HOW TO COMPLETE THIS TASK: Starting with the first line of the data below, copy each line up to and including the one containing "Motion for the". Pictures stay out.

▬▬▬▬▬▬

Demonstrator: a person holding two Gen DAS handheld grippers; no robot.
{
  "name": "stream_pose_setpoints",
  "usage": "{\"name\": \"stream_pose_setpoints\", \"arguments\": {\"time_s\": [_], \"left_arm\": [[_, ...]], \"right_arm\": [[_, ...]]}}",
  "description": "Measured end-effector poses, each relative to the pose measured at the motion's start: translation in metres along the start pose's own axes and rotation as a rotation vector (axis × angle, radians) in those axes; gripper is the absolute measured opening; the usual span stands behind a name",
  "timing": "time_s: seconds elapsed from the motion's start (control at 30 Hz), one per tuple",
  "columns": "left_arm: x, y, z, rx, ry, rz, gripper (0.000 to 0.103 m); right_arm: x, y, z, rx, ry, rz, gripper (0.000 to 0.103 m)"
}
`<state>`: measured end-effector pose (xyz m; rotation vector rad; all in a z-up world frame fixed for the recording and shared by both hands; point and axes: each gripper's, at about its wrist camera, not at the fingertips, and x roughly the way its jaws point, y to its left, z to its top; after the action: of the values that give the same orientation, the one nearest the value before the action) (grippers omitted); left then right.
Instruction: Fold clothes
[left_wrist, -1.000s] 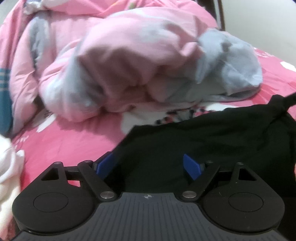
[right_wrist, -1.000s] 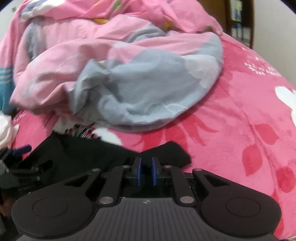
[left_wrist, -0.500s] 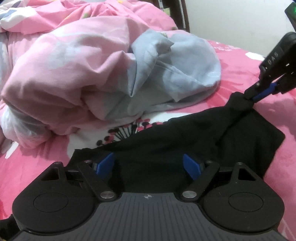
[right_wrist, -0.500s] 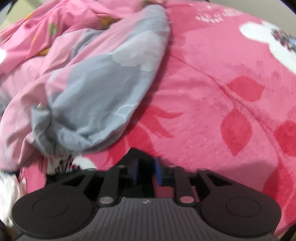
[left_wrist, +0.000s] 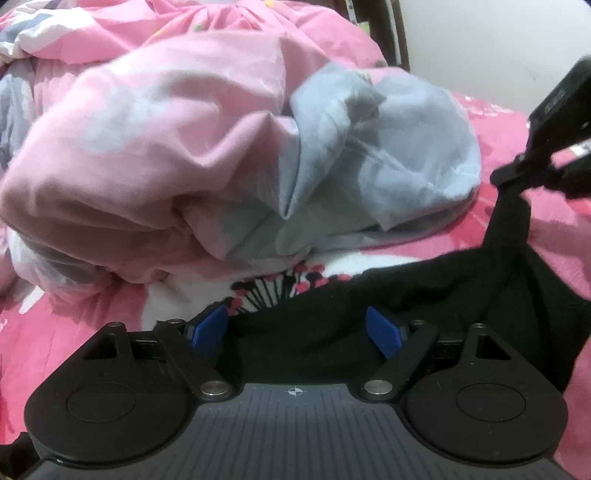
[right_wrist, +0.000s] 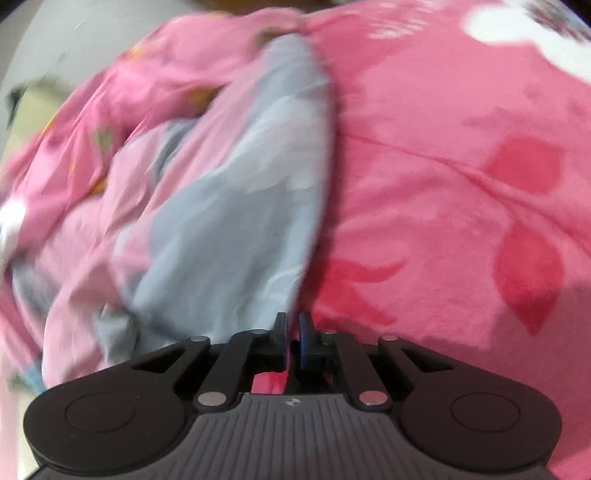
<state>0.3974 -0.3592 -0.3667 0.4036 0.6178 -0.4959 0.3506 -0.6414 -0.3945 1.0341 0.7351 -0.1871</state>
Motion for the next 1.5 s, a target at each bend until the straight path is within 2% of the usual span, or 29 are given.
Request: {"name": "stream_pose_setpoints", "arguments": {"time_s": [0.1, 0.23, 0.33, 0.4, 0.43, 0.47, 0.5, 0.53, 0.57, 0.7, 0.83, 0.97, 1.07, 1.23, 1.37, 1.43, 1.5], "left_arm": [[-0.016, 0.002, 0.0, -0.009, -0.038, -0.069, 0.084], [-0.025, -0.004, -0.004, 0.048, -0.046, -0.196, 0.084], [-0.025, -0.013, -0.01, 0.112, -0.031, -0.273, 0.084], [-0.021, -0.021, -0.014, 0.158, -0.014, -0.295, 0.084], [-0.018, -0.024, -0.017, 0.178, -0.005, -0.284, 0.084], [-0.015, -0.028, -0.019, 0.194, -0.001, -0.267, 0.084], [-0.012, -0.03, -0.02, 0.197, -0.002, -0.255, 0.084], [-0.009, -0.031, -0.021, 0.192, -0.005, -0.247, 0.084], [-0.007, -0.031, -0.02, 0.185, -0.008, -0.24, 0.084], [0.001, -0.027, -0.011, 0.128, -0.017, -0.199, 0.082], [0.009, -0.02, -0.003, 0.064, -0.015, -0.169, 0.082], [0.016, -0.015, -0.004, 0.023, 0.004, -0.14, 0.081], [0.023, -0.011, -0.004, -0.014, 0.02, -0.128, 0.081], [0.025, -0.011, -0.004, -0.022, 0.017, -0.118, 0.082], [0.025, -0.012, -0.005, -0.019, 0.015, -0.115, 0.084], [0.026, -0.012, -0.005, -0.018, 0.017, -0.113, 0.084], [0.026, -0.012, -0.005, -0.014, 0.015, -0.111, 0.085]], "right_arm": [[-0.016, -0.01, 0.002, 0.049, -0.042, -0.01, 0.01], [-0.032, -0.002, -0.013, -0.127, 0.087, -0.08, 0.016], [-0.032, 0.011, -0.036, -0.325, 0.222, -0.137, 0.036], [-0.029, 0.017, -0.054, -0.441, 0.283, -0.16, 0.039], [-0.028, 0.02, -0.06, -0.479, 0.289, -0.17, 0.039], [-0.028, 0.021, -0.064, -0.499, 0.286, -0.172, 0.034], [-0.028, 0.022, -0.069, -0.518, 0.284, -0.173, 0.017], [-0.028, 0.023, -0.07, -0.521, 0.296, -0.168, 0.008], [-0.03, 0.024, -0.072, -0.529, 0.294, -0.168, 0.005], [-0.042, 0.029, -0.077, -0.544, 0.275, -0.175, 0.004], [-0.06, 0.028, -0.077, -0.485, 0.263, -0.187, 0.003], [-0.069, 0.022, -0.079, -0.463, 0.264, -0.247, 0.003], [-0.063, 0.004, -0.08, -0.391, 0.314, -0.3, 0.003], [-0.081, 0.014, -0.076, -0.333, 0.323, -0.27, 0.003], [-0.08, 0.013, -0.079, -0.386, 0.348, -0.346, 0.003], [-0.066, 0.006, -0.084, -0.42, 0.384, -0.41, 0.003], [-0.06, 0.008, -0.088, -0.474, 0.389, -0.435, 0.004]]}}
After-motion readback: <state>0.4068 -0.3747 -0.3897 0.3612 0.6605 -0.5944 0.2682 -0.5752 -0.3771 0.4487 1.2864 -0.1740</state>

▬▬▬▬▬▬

ANSWER BOX:
Demonstrator: a person holding two Gen DAS handheld grippers; no robot.
{
  "name": "stream_pose_setpoints",
  "usage": "{\"name\": \"stream_pose_setpoints\", \"arguments\": {\"time_s\": [_], \"left_arm\": [[_, ...]], \"right_arm\": [[_, ...]]}}",
  "description": "Measured end-effector poses, each relative to the pose measured at the motion's start: translation in metres along the start pose's own axes and rotation as a rotation vector (axis × angle, radians) in those axes; gripper is the absolute measured opening; the usual span stands behind a name",
  "timing": "time_s: seconds elapsed from the motion's start (control at 30 Hz), one per tuple",
  "columns": "left_arm: x, y, z, rx, ry, rz, gripper (0.000 to 0.103 m); right_arm: x, y, z, rx, ry, rz, gripper (0.000 to 0.103 m)"
}
`<state>`: measured end-effector pose (xyz m; rotation vector rad; all in a z-up world frame fixed for the recording and shared by both hands; point and axes: each gripper's, at about its wrist camera, not at the fingertips, and x roughly the way its jaws point, y to its left, z to its top; after the action: of the values that give the same orientation, the one nearest the value before the action) (grippers omitted); left then right.
Instruction: Fold clothes
[left_wrist, -1.000s] 
[right_wrist, -1.000s] 
[left_wrist, -0.500s] 
[right_wrist, -0.500s] 
[left_wrist, +0.000s] 
[right_wrist, +0.000s] 
<state>0.3974 -0.3592 -0.3667 0.4036 0.6178 -0.4959 0.3506 -0.6414 -0.3945 1.0341 0.7351 -0.1871</state>
Motion for the next 1.5 s, a target at each bend until the straight path is within 2% of the usual span, or 29 are given.

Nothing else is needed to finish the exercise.